Directions for this task
Restate, word for word, every line of the data.

Dataset entries:
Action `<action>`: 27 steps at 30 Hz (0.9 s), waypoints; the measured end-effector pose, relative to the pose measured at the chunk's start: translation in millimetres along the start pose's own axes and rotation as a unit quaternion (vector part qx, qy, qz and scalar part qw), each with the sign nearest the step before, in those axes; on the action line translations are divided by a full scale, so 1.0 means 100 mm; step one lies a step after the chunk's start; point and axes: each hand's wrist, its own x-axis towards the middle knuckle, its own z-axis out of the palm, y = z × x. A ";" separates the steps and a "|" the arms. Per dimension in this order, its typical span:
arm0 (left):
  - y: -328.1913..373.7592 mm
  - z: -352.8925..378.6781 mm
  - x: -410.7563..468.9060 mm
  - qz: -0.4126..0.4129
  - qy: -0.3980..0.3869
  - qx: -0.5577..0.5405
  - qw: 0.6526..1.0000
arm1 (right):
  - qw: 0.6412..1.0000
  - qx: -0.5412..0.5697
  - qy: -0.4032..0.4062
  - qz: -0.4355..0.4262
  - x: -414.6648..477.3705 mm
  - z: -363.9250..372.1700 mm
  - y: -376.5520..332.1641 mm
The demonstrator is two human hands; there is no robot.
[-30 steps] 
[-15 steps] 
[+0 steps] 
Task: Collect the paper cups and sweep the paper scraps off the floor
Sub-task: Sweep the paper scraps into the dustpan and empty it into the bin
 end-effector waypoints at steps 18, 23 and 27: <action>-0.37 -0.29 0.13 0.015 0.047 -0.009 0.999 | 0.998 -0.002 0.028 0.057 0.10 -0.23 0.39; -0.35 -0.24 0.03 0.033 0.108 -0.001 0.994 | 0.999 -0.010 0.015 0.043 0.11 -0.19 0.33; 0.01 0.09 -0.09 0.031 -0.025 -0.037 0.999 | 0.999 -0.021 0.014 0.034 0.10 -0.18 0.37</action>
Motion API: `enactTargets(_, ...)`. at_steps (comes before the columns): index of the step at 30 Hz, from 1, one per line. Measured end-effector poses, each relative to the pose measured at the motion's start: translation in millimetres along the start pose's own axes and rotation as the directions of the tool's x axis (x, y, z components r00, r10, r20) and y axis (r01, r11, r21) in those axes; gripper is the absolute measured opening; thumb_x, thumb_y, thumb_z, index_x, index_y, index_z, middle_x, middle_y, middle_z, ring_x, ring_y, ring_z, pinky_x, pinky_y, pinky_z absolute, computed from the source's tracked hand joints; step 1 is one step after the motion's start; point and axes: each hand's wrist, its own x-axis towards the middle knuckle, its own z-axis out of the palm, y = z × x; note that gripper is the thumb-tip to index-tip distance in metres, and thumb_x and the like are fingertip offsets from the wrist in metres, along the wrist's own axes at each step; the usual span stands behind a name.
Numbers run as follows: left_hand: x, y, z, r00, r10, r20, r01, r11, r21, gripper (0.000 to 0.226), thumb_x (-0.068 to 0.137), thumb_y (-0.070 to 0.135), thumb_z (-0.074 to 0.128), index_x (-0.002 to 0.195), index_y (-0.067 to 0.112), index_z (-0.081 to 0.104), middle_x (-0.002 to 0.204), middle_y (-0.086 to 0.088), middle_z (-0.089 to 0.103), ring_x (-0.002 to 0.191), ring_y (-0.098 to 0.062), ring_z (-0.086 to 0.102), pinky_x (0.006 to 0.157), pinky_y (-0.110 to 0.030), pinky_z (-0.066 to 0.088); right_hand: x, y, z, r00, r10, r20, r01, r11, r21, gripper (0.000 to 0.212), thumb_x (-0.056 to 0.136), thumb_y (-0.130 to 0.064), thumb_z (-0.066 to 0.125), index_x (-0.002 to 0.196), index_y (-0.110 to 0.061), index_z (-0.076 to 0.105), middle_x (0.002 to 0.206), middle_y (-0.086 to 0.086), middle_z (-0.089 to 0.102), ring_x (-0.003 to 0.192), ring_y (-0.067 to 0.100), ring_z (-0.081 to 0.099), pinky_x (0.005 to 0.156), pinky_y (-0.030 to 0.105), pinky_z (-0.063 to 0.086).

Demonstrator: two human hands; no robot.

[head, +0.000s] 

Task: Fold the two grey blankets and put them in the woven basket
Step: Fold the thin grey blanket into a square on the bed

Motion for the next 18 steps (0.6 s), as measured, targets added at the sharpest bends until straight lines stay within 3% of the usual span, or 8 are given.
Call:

The completed task
Action `<action>`: 27 steps at 30 Hz (0.9 s), waypoints; the measured end-effector pose, relative to the pose measured at the chunk's start: translation in millimetres along the start pose's own axes and rotation as a unit quaternion (vector part qx, qy, qz and scalar part qw), each with the sign nearest the step before, in those axes; on the action line translations are divided by a full scale, so 1.0 means 100 mm; step one lies a step after the chunk's start; point and axes: each hand's wrist, its own x-axis towards the middle knuckle, its own z-axis out of the palm, y = z × x. A ";" separates the steps and a "|" the arms. Per dimension in this order, its typical span:
arm0 (left):
  - y: -328.1913..373.7592 mm
  - z: -352.8925..378.6781 mm
  - x: -410.7563..468.9060 mm
  - qz: -0.4126..0.4129
  - qy: -0.3980..0.3869
  - qx: -0.5577..0.5405
  - qw: 0.6526..1.0000
arm1 (right):
  - qw: 0.6412..1.0000
  - qx: -0.5412..0.5697
  - qy: -0.4032..0.4062
  - qz: -0.4355..0.4262
  - x: -414.6648..477.3705 mm
  - z: -363.9250..372.1700 mm
  - y: -376.5520..332.1641 mm
The demonstrator is two human hands; there is no robot.
[-30 steps] 
[-15 steps] 
[+0 steps] 
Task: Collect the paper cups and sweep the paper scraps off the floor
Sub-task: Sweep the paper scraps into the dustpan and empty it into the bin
 end-effector waypoints at steps 18, 23 and 27: <action>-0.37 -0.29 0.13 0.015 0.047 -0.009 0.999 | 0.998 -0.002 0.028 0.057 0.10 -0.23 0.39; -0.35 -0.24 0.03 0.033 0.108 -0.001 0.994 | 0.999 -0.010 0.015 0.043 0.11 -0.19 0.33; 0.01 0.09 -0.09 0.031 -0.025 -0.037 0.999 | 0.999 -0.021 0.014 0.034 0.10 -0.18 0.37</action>
Motion API: `enactTargets(_, ...)`. at_steps (comes before the columns): index of the step at 30 Hz, from 1, one per line. Measured end-effector poses, each relative to the pose measured at the motion's start: translation in millimetres along the start pose's own axes and rotation as the directions of the tool's x axis (x, y, z components r00, r10, r20) and y axis (r01, r11, r21) in those axes; gripper is the absolute measured opening; thumb_x, thumb_y, thumb_z, index_x, index_y, index_z, middle_x, middle_y, middle_z, ring_x, ring_y, ring_z, pinky_x, pinky_y, pinky_z absolute, computed from the source's tracked hand joints; step 1 is one step after the motion's start; point and axes: each hand's wrist, its own x-axis towards the middle knuckle, its own z-axis out of the palm, y = z × x; note that gripper is the thumb-tip to index-tip distance in metres, and thumb_x and the like are fingertip offsets from the wrist in metres, along the wrist's own axes at each step; the usual span stands behind a name.
Numbers run as follows: left_hand: x, y, z, r00, r10, r20, r01, r11, r21, gripper (0.000 to 0.226), thumb_x (-0.068 to 0.137), thumb_y (-0.070 to 0.135), thumb_z (-0.074 to 0.128), index_x (-0.002 to 0.195), index_y (-0.067 to 0.112), index_z (-0.081 to 0.104), middle_x (-0.002 to 0.204), middle_y (-0.086 to 0.088), middle_z (-0.089 to 0.103), ring_x (-0.002 to 0.191), ring_y (-0.098 to 0.062), ring_z (-0.086 to 0.102), pinky_x (0.006 to 0.157), pinky_y (-0.110 to 0.030), pinky_z (-0.066 to 0.088); right_hand: x, y, z, r00, r10, r20, r01, r11, r21, gripper (0.000 to 0.212), thumb_x (-0.056 to 0.136), thumb_y (-0.130 to 0.064), thumb_z (-0.066 to 0.125), index_x (-0.002 to 0.196), index_y (-0.110 to 0.061), index_z (-0.076 to 0.105), middle_x (0.002 to 0.206), middle_y (-0.086 to 0.086), middle_z (-0.089 to 0.102), ring_x (-0.003 to 0.192), ring_y (-0.067 to 0.100), ring_z (-0.081 to 0.099), pinky_x (0.005 to 0.156), pinky_y (-0.030 to 0.105), pinky_z (-0.063 to 0.086).

Demonstrator: two human hands; no robot.

[head, +0.000s] 

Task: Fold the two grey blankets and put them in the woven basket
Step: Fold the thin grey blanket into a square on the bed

Motion for the next 18 steps (0.6 s), as measured, targets added at the sharpest bends until straight lines stay within 3% of the usual span, or 8 are given.
Call:

No more output will be produced.